Making Waves Part 1 - Build a Synthesizer

1. Introduction

Let's make some noise! In this codelab we're going to use the AAudio API to build a low latency, touch controlled synthesizer app for Android.

Our app produces sound as quickly as possible after the user touches the screen. The delay between input and output is known as latency. Understanding and minimizing latency is key to creating a great audio experience. In fact, the main reason we're using AAudio is because of its ability to create low latency audio streams.

What you'll learn

  • Basic concepts for creating low latency audio apps
  • How to create audio streams
  • How to handle audio devices being connected and disconnected
  • How to generate audio data and pass it to an audio stream
  • Best practices for communicating between Java and C++
  • How to listen for touch events in your UI

What you'll need

2. Architecture overview

The app produces a synthesized sound when the user taps on the screen. Here's the architecture:

213d64e35fa7035c.png

Our synthesizer app has four components:

  • UI - Written in Java, the MainActivity class is responsible for receiving touch events and forwarding them to the JNI bridge
  • JNI bridge - This C++ file uses JNI to provide a communication mechanism between our UI and C++ objects. It forwards events from the UI to the Audio Engine.
  • Audio engine - This C++ class creates the playback audio stream and sets up the data callback used to supply data to the stream
  • Oscillator - This C++ class generates digital audio data using a simple mathematical formula for calculating a sinusoidal waveform

3. Create the project

Start by creating a new project in Android Studio:

  • File -> New -> New Project...
  • Name your project "WaveMaker"

As you go through the project setup wizard, change the default values to:

  • Include C++ support
  • Phone and Tablet Minimum SDK: API 26: Android O
  • C++ Standard: C++11

Note: If you need to refer to the finished source code for the WaveMaker app it's here.

4. Build the oscillator

Since our oscillator is the object that produces the audio data it makes sense to start with this. We'll keep it simple and have it create a 440Hz sine wave.

Digital synthesis basics

Oscillators are a fundamental building block of digital synthesis. Our oscillator needs to produce a series of numbers, known as samples. Each sample represents an amplitude value which is converted by audio hardware into a voltage to drive headphones or a speaker.

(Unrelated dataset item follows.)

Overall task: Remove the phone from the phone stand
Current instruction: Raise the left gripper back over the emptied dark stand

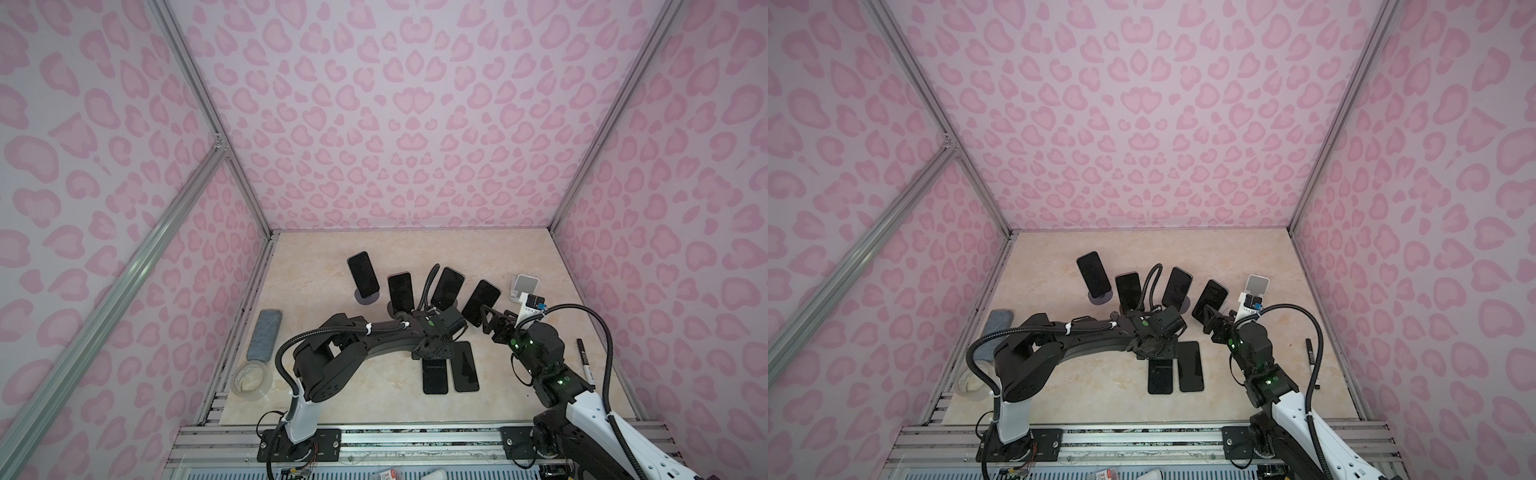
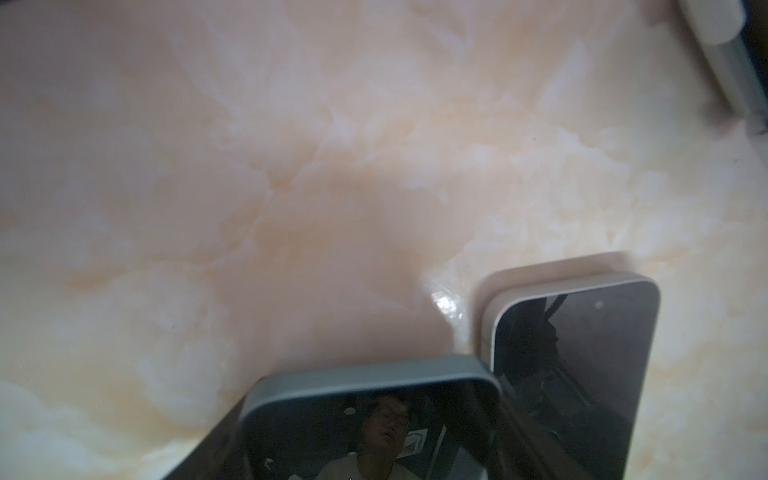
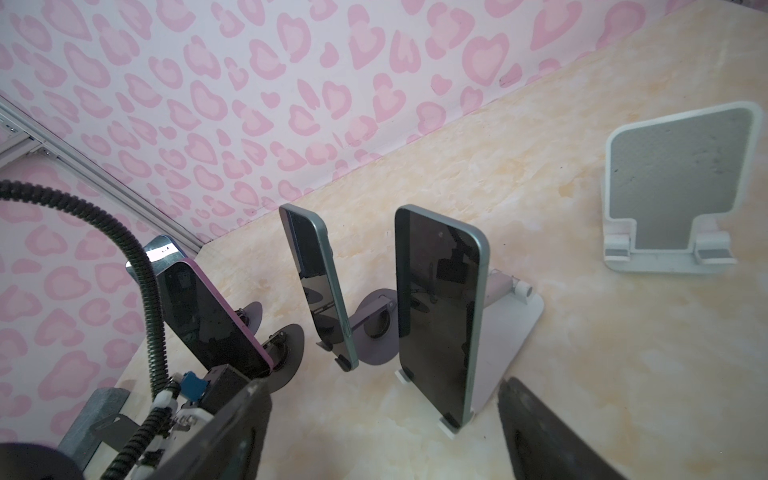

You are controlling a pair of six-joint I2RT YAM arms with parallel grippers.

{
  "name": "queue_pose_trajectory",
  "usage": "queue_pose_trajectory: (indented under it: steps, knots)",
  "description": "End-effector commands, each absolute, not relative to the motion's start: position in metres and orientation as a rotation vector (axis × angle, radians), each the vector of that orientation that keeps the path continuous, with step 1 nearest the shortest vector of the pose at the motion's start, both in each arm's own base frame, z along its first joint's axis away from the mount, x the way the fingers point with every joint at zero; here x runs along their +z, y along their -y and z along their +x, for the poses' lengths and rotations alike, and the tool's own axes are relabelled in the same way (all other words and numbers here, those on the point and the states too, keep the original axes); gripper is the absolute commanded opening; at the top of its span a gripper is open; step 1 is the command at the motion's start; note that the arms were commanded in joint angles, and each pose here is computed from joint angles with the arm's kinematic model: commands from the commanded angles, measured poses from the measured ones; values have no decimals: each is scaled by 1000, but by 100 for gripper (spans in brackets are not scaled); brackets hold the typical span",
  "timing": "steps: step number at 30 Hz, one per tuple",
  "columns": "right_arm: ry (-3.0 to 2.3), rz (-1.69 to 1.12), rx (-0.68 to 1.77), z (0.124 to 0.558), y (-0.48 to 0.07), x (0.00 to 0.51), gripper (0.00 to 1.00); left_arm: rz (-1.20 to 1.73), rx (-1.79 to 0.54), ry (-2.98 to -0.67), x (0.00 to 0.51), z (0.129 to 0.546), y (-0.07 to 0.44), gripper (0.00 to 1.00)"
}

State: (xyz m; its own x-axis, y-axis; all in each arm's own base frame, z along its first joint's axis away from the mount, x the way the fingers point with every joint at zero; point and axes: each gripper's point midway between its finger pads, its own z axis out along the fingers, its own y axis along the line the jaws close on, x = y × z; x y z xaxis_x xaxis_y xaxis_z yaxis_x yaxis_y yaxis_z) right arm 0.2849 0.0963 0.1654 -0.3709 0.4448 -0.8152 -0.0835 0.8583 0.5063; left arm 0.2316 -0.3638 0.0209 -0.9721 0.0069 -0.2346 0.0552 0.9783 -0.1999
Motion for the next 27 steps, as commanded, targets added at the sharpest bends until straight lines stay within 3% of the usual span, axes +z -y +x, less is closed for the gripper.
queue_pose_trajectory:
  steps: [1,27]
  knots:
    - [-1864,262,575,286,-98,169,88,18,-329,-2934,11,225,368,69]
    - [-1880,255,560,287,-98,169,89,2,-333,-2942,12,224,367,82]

Here's a plot of samples representing a sine wave:

5e5f107a4b6a2a48.png

Before we get started with implementation here's some important terms for digital audio data:

  • Sample format - The type of data used to represent each sample. Common sample formats include PCM16 and floating point. We'll use floating point because of its 24-bit resolution and improved precision at low volumes, amongst other reasons.
  • Frame - When generating multi-channel audio, the samples are grouped together in frames. Each sample in the frame corresponds to a different channel of audio. For example, stereo audio has 2 channels (left and right) so a frame of stereo audio has 2 samples, one for the left channel and one for the right channel.
  • Frame rate - The number of frames per second. This is often referred to as sample rate. Frame rate and sample rate usually mean the same thing and are used interchangeably. Common frame rate values are 44,100 and 48,000 frames per second. AAudio uses the term sample rate, so we use that convention in our app.

Create the source and header files

Right click on the /app/cpp folder and go to New->C++ class.

31d616d7c001c02e.png

Name your class "Oscillator".

59ce6364705b3c3c.png

Add the C++ source file to the build by adding the following lines to CMakeLists.txt. It can be found under the External Build Files section of the Project window.

add_library(...existing source filenames... 
src/main/cpp/Oscillator.cpp)

Make sure your project builds successfully.

Add the code

Add the following code to the Oscillator.h file:

#include <atomic>
#include <stdint.h>

class Oscillator {
public:
    void setWaveOn(bool isWaveOn);
    void setSampleRate(int32_t sampleRate);
    void render(float *audioData, int32_t numFrames);

private:
    std::atomic<bool> isWaveOn_{false};
    double phase_ = 0.0;
    double phaseIncrement_ = 0.0;
};

Next, add the following code to the Oscillator.cpp file:

#include "Oscillator.h"
#include <math.h>

#define TWO_PI (3.14159 * 2)
#define AMPLITUDE 0.3
#define FREQUENCY 440.0

void Oscillator::setSampleRate(int32_t sampleRate) {
    phaseIncrement_ = (TWO_PI * FREQUENCY) / (double) sampleRate;
}

void Oscillator::setWaveOn(bool isWaveOn) {
    isWaveOn_.store(isWaveOn);
}

void Oscillator::render(float *audioData, int32_t numFrames) {

    if (!isWaveOn_.load()) phase_ = 0;

    for (int i = 0; i < numFrames; i++) {

        if (isWaveOn_.load()) {

            // Calculates the next sample value for the sine wave.
            audioData[i] = (float) (sin(phase_) * AMPLITUDE);

            // Increments the phase, handling wrap around.
            phase_ += phaseIncrement_;
            if (phase_ > TWO_PI) phase_ -= TWO_PI;

        } else {
            // Outputs silence by setting sample value to zero.
            audioData[i] = 0;
        }
    }
}

void setSampleRate(int32_t sampleRate) allows us to set the desired sample rate for our audio data (more on why we need this later). Based on sampleRate and FREQUENCY it calculates the value of phaseIncrement_, which is used in render. If you want to change the pitch of the sine wave just update FREQUENCY with a new value.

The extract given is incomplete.